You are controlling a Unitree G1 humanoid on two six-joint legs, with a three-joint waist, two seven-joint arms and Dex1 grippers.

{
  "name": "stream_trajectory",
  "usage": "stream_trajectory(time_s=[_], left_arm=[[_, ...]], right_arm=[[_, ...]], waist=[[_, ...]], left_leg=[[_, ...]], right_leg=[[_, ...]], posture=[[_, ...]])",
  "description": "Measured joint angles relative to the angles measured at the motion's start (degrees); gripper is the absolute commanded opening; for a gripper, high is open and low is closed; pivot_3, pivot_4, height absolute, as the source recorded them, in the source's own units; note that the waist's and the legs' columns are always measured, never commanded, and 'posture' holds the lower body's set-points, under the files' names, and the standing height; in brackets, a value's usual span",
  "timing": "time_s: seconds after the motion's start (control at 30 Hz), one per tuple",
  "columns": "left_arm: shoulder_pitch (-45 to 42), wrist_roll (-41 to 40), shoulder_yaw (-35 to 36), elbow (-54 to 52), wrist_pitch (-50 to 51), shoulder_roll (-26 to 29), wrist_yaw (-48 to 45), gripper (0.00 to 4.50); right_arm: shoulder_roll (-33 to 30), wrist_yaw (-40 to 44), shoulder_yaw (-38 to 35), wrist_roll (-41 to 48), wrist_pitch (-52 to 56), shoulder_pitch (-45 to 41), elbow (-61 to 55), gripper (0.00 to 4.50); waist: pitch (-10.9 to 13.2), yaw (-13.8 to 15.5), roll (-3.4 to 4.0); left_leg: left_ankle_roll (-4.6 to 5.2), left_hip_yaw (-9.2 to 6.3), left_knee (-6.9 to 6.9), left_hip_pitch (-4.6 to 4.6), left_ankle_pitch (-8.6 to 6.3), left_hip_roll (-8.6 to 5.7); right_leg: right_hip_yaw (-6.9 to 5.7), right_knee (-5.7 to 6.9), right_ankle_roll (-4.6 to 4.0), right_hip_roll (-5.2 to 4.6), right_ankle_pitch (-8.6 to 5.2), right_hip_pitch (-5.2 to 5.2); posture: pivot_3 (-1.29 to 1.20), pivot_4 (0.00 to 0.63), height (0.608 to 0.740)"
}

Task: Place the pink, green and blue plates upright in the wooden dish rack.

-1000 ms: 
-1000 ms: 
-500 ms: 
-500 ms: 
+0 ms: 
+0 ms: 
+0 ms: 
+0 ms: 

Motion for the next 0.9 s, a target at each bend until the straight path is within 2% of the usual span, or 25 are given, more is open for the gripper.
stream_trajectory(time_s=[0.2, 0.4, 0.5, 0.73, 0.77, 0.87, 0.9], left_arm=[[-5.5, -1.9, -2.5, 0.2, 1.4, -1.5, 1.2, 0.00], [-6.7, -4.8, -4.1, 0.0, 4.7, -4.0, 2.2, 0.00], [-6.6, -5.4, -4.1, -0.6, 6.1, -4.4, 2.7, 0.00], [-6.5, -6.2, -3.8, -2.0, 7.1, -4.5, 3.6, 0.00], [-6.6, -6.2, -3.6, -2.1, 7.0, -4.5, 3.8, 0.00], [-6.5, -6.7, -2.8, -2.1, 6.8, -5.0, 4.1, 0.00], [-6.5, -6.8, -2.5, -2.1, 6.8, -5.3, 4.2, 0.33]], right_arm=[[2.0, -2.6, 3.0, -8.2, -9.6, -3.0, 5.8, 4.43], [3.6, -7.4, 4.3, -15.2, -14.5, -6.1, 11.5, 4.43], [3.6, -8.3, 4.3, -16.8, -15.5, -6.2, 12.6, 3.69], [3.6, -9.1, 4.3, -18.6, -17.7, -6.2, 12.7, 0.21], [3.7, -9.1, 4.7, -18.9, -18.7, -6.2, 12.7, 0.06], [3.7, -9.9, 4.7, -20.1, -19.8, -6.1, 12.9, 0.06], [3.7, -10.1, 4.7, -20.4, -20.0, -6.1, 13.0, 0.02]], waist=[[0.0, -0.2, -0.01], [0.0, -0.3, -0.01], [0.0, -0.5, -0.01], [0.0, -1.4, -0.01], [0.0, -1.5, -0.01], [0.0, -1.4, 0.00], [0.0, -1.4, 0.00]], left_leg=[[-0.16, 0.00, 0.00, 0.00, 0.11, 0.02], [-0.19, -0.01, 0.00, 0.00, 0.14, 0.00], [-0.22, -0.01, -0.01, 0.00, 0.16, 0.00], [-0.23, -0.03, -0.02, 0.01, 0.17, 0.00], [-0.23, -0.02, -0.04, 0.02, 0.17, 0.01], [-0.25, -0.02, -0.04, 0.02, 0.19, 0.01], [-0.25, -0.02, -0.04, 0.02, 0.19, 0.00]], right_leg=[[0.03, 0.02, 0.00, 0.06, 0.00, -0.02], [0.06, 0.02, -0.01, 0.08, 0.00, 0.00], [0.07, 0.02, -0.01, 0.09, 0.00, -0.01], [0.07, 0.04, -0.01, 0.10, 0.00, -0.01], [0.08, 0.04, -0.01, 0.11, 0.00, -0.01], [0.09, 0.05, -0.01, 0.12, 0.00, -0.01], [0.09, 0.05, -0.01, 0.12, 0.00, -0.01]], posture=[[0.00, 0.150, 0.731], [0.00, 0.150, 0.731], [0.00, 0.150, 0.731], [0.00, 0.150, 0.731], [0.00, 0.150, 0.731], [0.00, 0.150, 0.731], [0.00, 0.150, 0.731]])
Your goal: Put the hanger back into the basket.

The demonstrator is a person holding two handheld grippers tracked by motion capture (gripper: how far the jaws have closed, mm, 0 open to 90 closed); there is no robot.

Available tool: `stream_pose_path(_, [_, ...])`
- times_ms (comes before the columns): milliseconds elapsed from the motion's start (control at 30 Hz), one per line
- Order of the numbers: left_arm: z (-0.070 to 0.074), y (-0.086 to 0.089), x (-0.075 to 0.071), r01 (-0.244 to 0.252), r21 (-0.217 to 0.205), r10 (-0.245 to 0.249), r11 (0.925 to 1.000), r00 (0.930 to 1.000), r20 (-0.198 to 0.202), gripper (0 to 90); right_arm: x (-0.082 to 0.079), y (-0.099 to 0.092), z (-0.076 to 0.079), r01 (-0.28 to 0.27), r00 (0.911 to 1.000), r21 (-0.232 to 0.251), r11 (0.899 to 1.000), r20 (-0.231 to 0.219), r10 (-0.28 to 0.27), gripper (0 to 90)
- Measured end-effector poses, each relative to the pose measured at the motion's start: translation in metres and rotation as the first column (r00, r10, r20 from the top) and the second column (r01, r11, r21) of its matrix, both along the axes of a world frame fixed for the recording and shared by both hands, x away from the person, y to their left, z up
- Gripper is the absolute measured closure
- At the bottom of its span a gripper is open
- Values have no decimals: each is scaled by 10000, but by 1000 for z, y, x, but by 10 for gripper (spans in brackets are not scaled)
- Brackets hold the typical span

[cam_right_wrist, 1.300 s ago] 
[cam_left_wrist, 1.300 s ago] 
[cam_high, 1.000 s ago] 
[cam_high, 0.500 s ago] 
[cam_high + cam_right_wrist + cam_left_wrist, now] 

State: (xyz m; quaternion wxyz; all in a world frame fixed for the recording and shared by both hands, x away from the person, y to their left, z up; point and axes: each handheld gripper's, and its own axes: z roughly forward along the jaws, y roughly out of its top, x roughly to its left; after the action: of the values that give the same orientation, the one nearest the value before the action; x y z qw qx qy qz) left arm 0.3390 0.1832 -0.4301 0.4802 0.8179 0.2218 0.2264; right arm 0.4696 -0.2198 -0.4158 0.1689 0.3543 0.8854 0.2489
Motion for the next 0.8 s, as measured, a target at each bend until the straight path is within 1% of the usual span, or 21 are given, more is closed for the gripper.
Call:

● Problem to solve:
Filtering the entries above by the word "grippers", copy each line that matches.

● Result:
You are controlling a Unitree G1 humanoid on two six-joint legs, with a three-joint waist, two seven-joint arms and Dex1 grippers.
The demonstrator is a person holding two handheld grippers tracked by motion capture (gripper: how far the jaws have closed, mm, 0 open to 90 closed); there is no robot.

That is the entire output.